Your answer must be one number: the count of lines below that include "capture".

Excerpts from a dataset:
- - -

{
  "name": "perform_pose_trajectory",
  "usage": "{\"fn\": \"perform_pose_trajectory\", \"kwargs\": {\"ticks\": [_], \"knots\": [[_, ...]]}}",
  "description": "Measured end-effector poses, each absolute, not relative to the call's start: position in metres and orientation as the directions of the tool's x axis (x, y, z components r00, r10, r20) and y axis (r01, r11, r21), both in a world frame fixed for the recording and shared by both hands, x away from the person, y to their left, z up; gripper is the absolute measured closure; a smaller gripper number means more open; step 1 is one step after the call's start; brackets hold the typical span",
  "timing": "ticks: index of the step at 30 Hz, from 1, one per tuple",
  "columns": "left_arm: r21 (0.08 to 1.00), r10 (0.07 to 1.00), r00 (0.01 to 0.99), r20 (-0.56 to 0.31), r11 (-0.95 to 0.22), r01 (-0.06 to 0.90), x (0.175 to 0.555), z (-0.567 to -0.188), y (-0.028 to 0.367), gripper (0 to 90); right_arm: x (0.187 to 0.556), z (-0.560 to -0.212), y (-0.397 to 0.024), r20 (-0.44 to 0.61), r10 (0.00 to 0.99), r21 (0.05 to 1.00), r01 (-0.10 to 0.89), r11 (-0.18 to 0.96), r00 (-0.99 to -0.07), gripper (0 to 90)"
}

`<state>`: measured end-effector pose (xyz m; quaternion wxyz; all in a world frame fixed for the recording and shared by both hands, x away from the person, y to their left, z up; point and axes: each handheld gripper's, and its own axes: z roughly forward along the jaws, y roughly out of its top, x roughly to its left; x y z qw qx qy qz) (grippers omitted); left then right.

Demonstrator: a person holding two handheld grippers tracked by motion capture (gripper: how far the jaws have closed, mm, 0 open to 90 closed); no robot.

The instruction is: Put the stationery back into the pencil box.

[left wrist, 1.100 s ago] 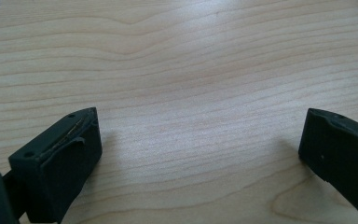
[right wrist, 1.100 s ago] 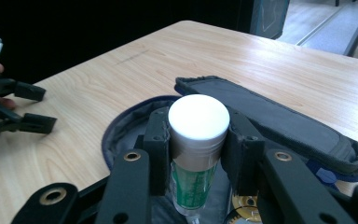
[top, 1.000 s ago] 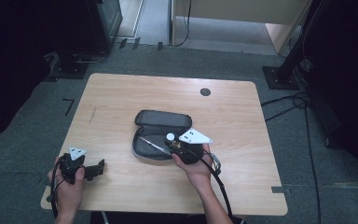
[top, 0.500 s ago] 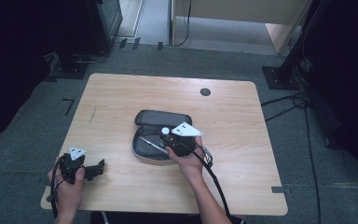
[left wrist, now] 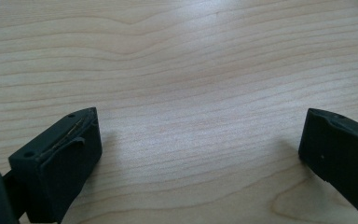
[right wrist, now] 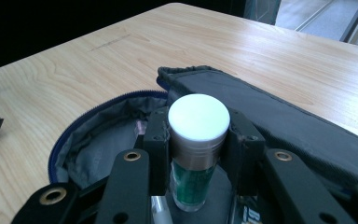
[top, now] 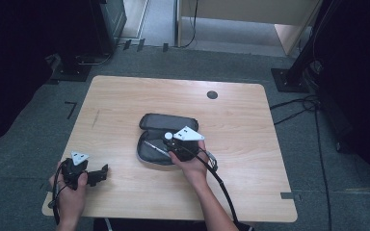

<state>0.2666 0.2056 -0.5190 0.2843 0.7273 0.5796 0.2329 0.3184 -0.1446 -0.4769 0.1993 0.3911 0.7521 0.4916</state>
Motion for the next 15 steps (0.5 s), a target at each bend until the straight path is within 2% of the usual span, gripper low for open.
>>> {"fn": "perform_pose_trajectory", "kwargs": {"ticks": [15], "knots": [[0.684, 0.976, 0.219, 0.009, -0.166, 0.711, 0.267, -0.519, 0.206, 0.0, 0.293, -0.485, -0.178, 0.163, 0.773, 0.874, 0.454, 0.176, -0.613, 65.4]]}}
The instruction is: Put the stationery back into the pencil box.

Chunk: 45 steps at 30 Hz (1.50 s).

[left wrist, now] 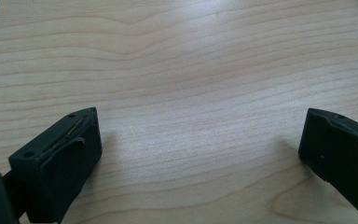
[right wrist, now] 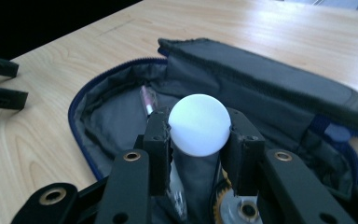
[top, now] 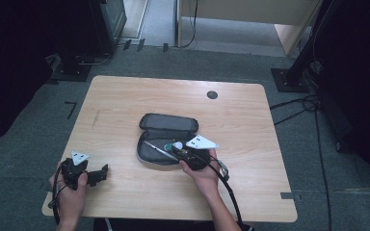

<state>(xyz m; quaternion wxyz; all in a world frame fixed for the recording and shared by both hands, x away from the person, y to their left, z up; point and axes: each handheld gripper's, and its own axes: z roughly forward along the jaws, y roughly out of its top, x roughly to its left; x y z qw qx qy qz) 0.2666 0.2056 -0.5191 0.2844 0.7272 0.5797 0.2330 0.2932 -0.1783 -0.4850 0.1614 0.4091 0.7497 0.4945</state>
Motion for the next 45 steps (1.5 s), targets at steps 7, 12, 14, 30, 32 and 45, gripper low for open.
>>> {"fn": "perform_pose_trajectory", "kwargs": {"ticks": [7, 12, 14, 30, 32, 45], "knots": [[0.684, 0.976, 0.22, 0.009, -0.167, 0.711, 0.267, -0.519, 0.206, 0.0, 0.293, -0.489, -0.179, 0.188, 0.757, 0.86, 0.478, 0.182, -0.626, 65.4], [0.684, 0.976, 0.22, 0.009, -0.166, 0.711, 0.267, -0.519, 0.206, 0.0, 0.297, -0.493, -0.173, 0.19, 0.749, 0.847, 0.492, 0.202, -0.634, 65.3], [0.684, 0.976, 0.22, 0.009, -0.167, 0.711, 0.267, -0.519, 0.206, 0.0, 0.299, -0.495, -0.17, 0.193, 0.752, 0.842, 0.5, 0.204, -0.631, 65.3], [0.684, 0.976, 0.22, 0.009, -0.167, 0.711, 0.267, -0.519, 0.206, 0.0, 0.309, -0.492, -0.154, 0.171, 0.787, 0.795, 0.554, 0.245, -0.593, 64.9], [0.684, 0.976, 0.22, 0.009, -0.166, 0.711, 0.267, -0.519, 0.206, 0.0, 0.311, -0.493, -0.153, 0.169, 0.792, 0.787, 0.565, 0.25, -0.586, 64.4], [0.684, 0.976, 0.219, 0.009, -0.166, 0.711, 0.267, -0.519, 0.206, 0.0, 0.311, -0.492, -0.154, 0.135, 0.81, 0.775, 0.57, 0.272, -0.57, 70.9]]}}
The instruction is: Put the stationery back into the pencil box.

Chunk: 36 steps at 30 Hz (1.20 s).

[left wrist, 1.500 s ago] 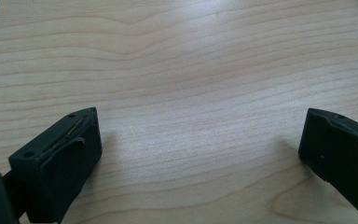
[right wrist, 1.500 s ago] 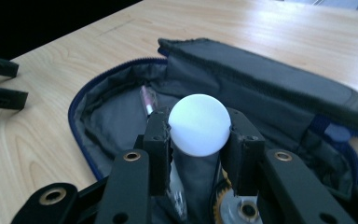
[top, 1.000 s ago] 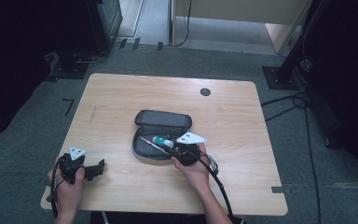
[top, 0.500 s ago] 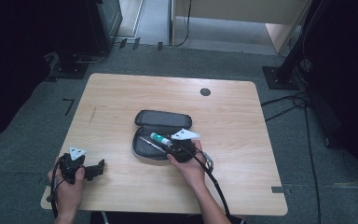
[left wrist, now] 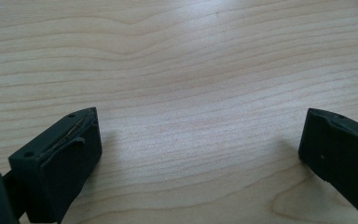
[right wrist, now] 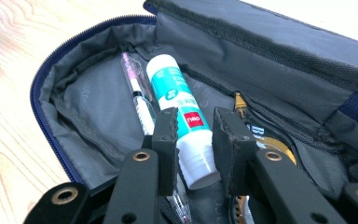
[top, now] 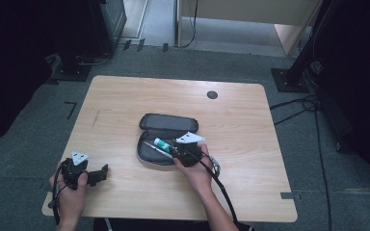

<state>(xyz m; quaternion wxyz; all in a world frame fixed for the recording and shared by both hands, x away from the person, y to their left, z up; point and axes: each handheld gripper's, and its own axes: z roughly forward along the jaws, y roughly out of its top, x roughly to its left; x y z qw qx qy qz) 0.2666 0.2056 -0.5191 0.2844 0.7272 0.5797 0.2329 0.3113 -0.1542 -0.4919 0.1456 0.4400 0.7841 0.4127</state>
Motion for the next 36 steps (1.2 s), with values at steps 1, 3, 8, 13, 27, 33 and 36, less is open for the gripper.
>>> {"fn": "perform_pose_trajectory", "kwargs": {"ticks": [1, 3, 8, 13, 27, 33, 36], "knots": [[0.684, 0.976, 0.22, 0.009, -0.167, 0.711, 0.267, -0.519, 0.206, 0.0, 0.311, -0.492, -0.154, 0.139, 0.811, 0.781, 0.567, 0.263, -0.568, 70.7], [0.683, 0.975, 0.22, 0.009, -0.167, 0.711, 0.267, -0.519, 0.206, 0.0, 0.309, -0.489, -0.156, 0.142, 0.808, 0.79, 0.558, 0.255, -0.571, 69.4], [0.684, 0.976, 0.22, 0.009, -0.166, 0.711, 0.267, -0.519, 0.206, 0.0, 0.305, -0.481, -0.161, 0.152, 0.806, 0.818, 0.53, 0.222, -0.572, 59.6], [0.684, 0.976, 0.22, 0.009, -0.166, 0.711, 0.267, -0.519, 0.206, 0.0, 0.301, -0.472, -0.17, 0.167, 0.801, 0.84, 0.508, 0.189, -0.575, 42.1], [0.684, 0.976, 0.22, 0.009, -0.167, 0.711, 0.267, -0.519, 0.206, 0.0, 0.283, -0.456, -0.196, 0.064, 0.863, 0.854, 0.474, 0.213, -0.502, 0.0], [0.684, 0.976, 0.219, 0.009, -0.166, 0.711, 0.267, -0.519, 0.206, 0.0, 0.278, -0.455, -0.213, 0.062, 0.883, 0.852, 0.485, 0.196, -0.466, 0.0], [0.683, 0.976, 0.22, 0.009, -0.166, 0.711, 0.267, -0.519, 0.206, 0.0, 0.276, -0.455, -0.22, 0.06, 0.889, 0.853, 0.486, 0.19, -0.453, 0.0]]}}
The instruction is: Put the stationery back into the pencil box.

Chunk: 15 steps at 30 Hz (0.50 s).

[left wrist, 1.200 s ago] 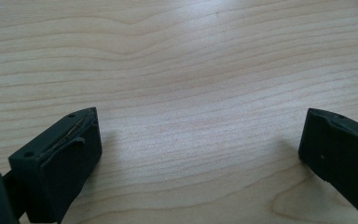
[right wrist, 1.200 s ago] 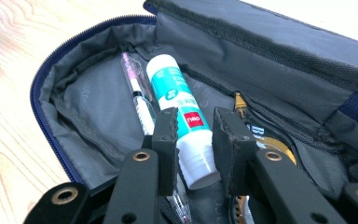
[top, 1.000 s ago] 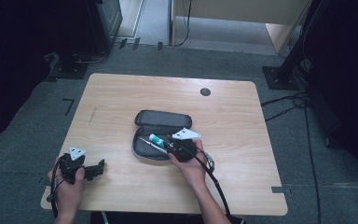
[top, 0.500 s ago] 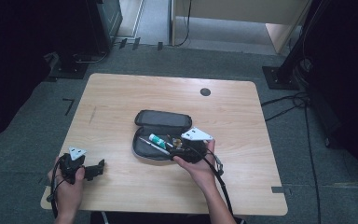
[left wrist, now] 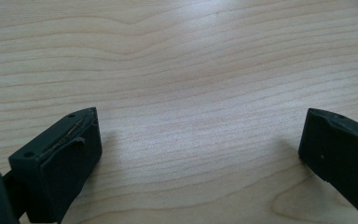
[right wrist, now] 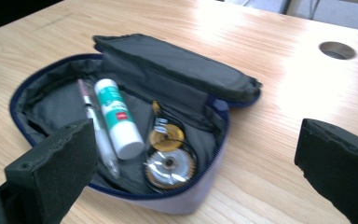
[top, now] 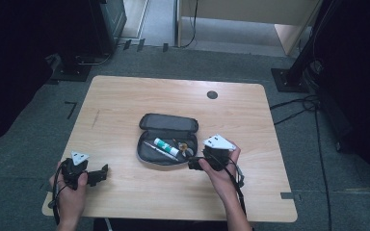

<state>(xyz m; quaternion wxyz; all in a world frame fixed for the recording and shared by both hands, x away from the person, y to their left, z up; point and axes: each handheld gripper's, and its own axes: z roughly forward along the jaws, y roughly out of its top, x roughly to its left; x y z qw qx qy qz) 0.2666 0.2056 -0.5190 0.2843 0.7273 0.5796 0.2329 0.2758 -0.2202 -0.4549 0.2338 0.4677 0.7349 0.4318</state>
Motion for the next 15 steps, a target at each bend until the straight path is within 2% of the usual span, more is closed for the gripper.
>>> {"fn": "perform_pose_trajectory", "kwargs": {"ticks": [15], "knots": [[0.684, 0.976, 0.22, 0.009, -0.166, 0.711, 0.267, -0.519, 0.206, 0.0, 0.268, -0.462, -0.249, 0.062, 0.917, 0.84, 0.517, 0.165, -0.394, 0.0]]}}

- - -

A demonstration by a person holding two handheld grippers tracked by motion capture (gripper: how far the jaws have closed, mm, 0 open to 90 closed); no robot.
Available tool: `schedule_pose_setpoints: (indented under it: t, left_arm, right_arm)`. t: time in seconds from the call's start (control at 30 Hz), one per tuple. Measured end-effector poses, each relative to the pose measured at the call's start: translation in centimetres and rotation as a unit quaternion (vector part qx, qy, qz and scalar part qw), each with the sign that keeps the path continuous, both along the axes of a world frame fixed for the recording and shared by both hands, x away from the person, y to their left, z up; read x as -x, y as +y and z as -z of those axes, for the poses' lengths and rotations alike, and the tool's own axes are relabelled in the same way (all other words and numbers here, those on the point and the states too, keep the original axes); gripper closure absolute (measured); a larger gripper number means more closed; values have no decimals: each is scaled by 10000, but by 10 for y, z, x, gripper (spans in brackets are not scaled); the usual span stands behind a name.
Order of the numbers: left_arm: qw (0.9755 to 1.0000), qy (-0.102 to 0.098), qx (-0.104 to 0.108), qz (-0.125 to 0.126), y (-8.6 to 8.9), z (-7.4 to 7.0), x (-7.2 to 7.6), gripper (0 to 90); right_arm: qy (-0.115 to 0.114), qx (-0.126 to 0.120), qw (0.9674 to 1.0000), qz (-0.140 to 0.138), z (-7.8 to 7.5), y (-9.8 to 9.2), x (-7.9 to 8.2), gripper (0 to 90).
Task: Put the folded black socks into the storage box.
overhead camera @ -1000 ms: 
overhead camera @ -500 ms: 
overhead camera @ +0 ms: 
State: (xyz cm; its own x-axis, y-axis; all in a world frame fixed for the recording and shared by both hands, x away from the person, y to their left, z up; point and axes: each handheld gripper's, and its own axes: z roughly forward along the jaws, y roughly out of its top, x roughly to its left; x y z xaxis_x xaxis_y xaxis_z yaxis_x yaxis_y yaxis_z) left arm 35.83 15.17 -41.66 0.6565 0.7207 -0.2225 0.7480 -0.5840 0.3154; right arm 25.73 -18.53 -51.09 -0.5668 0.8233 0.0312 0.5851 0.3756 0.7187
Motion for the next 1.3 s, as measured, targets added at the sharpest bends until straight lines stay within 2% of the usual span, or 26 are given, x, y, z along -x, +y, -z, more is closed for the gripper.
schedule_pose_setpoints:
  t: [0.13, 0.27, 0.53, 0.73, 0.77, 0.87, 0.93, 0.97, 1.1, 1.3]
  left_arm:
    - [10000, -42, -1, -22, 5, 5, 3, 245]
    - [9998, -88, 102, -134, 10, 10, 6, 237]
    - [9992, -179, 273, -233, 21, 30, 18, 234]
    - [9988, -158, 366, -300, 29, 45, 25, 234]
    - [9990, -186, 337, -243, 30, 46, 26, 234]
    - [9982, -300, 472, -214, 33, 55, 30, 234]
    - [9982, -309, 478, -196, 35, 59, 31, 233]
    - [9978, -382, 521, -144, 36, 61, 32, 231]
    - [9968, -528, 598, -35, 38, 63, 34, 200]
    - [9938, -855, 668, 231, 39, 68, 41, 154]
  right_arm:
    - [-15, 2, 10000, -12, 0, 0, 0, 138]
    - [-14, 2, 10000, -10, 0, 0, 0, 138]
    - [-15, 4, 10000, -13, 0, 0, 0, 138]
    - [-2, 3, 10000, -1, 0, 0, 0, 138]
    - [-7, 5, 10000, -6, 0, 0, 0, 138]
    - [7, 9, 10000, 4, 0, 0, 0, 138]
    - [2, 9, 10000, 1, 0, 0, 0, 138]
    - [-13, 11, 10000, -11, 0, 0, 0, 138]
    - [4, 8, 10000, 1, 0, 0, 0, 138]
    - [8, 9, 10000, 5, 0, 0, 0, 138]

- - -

◆ Solution ◆
2